2. Development of methodology for scientific analysis. A dedicated phase will define the methodology, ensuring alignment with project objectives and the availability of high-quality EO and climate model datasets. The approach will integrate satellite-based climate data with urban climate models, using ESA CCI products for land cover, land surface temperature, and hydrologic parameters. Downscaling techniques will help bridge the gap between global climate models and city-scale dynamics. Input datasets will undergo critical evaluation for accuracy, completeness, and suitability.
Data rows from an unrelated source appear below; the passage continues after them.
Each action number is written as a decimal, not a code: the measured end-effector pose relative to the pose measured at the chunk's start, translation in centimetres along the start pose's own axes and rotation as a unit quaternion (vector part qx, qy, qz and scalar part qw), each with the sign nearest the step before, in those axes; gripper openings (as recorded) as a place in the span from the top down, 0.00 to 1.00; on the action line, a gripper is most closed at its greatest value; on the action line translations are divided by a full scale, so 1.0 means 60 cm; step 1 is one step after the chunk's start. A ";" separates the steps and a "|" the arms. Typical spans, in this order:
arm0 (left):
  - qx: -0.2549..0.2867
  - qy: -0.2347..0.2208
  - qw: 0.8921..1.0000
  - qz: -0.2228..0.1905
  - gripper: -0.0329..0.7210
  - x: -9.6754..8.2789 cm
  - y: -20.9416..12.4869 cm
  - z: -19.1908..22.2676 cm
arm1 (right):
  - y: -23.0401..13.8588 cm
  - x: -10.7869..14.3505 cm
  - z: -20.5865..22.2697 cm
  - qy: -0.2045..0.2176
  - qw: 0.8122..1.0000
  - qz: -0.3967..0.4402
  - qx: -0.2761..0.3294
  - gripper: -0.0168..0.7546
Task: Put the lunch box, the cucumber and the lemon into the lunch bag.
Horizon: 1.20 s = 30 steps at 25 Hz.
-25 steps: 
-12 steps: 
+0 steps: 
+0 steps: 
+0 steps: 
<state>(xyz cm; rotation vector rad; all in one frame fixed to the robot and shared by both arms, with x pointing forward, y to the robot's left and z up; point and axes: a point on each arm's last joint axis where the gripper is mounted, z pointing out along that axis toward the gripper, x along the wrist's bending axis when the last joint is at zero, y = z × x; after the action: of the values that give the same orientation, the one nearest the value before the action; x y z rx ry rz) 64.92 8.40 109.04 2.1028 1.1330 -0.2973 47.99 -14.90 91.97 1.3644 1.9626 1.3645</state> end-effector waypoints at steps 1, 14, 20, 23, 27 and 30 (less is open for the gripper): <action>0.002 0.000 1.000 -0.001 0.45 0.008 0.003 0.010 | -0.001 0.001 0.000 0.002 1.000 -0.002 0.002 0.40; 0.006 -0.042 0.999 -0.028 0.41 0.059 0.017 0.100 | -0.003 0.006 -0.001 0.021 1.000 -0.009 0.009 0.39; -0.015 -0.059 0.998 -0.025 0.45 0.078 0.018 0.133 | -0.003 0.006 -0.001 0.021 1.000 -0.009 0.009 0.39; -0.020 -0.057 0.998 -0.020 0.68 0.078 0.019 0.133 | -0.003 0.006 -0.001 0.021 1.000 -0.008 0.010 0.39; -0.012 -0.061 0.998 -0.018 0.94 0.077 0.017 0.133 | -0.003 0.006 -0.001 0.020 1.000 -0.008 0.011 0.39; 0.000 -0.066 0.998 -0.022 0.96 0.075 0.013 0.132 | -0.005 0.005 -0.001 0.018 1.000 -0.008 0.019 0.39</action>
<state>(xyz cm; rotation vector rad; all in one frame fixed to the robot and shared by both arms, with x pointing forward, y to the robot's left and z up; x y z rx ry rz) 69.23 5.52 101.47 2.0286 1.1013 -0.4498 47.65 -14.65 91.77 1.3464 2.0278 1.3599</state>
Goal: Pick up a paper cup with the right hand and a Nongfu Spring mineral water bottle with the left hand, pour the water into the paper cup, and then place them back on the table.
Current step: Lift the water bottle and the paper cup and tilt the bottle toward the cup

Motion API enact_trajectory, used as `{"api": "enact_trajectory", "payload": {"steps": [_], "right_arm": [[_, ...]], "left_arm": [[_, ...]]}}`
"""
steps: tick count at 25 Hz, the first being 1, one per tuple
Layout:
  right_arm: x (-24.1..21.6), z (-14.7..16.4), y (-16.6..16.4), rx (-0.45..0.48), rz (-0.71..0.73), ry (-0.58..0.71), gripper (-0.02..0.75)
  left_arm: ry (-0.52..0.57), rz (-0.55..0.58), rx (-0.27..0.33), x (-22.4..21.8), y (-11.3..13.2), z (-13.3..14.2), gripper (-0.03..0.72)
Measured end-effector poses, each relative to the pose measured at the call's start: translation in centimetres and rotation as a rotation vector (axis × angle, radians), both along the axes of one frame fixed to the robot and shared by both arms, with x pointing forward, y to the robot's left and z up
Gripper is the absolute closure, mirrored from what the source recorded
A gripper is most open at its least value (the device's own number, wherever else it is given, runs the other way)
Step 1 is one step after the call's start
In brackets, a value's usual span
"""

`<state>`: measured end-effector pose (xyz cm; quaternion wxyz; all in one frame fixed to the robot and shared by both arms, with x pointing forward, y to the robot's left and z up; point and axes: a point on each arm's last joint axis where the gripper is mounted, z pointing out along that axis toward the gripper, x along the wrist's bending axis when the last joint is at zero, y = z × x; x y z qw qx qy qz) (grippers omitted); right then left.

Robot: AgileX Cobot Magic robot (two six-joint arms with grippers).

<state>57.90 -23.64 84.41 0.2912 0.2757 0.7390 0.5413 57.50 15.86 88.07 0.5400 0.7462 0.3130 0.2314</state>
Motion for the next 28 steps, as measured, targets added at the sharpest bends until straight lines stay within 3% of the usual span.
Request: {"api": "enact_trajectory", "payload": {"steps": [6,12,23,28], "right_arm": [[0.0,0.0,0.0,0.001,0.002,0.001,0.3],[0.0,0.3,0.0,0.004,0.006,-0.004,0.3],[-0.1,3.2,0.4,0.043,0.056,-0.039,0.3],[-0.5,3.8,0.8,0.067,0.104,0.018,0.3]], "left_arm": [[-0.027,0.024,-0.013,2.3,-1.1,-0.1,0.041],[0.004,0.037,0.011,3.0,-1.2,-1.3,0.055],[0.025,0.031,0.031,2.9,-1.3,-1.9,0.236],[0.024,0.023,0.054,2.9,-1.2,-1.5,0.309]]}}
3. Core scientific activities and uncertainty assessment. The core activities will simulate climate impacts in African cities under future scenarios, explicitly considering urban growth through the GeoDynamiX tool. Interactions between urban expansion and climate change will be quantified to assess combined effects on temperature extremes and flood risk. Remote sensing data will be integrated with the UrbClim physics-based model and the SAHEL machine-learning model for flood assessment. An uncertainty framework will address variability in climate projections, data reliability, and socio-economic urbanisation trends. Results will be validated against in-situ data and historical satellite observations.

4. Scientific roadmap and data-sharing. A scientific roadmap will guide the transition of results into operational frameworks and climate services. It will outline pathways for scaling the methodology across cities and climates. An open-access data-sharing strategy will ensure model outputs, datasets, and tools are available to researchers and stakeholders. Key aspects of operationalisation, such as processing pipelines and computational infrastructure, will be addressed, while long-term sustainability will be explored with end-users including meteorological services and urban planners.

Effective management, stakeholder engagement, and dissemination will ensure timely delivery and impact. Outreach will target scientists, policymakers, and international initiatives through workshops, conferences, and publications. Engagement with African stakeholders will ensure results support real-world adaptation needs and climate-resilient urban planning.